Shlomo Aboutbul’s Reluctant Rap

For those of you who knew Jacob’s blog back in ‘aught 5, this will be a blast from the (dorky) past. Basically, I snuck a digital recorder into my god-awful truck driving course in the army. Hillarity ensued. Made this song:

And now the story behind it…

About two years ago I got drafted. Had the experience you would expect; ups and downs, good times and bad, some friends became enemies, enemies became friends, etc. etc.

But more importantly, I got a truck driving license. Which, despite my current job(s!) in fancy-shmancy companies, is apparently my ticket to earning potential for the rest of my life here in Israel (or so everyone in the army reminded me at every juncture — and continues to).

It’s not that simple though — you have to actually go through this four month course (or, in Hebrew, “kurs”) to learn how to drive a truck. It’s all about the double-clutch and wide turns, and coming from ten or so years of driving cars that shift themselves, this was no easy task. See the clip.

Anyway, you also have to learn the rules of the road — and specifically those that apply to trucks — over and over and over again to the extent that you can take a very specific written test and make nary a mistake. So, this is four months of traffic school (a one-day punishment for some states in the US to avoid keeping a speeding ticket on one’s record).

And it’s not only traffic school…it’s army traffic school, taught by a career sergeant with a hardly surprising proclivity for yelling. And rightly so — the truck corps are notorious for being the last stop of all those who were deemed unmotivated and unfit for just about everything else in the army.

So this guy is haplessly trying to teach a class of about 30 degenerates who can barely read how to safely operate a vehicle that can kill lots of people. People are talking, falling asleep, touching each other; your basic kindergarten level stuff. So, from time to time, the instructor gets fed up and sends people out of the class like a schoolteacher might in 3rd grade.

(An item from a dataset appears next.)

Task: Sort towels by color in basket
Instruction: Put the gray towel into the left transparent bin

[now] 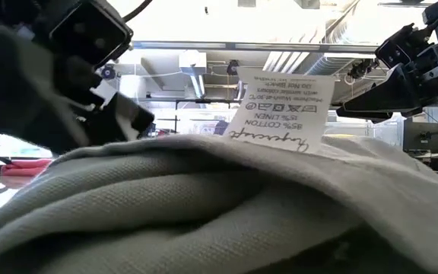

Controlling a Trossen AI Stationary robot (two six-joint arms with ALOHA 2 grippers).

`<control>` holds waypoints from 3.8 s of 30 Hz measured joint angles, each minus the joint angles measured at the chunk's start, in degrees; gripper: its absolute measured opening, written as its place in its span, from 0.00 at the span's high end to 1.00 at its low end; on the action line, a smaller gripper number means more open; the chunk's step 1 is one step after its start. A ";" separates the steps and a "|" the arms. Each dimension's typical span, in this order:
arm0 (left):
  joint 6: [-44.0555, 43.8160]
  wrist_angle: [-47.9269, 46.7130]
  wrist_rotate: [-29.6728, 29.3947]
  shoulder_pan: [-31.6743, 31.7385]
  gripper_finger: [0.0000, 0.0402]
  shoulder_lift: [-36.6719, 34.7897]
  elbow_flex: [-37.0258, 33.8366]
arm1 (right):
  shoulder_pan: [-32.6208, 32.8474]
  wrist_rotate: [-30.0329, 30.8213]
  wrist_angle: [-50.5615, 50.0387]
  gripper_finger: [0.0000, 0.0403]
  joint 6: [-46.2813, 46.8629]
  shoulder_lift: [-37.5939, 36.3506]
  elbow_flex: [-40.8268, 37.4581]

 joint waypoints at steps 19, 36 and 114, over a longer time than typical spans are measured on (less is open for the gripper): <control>5.25 -4.24 -1.55 3.08 0.57 6.70 3.44 | -0.02 1.46 -0.63 0.64 0.00 0.00 0.02; 12.27 -10.67 -21.83 1.77 0.98 -5.05 2.98 | -0.02 4.90 -0.87 0.64 1.31 0.02 0.02; 24.27 -45.97 -19.39 55.21 0.87 -5.96 39.98 | -0.02 11.58 -0.79 0.64 2.94 0.04 0.02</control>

But sending them out of the classroom in the army is something altogether different. Outside waiting is Dima, the “rasap” or “sergeant major of the platoon” whose job it is to find mundane and annoying tasks for soldiers to do, especially when they misbehave. We’re talking painting trees and rocks here…and if you’re lucky, raking leaves and other various landscaping tasks.

I found this whole experience both degrading and really, really funny. Back in the days that Pinni and the Portuguese Crotch Flu was just a gleam in his father’s dirty, dirty melvin, I put together this piece of music that aired some of my frustration with the whole truck-driving-school mess.

I even enlisted the instructor — Sergeant Major McYell-y himself (a.k.a. Shlomo Aboutbul) — to spit some verses on this joint. Except, well, he didn’t so much know he was going to be the featured rapper he became as I had clandestinely recorded his lessons with a digital recorder I put in my pocket.

That very weekend, “Af Achootza” (“Get out”) was born. Enjoy, and here’s a translation.

You can download it here.

3 Responses to Shlomo Aboutbul’s Reluctant Rap

  1. Davida says:

    Honestly, I don’t know who you are, but I love you.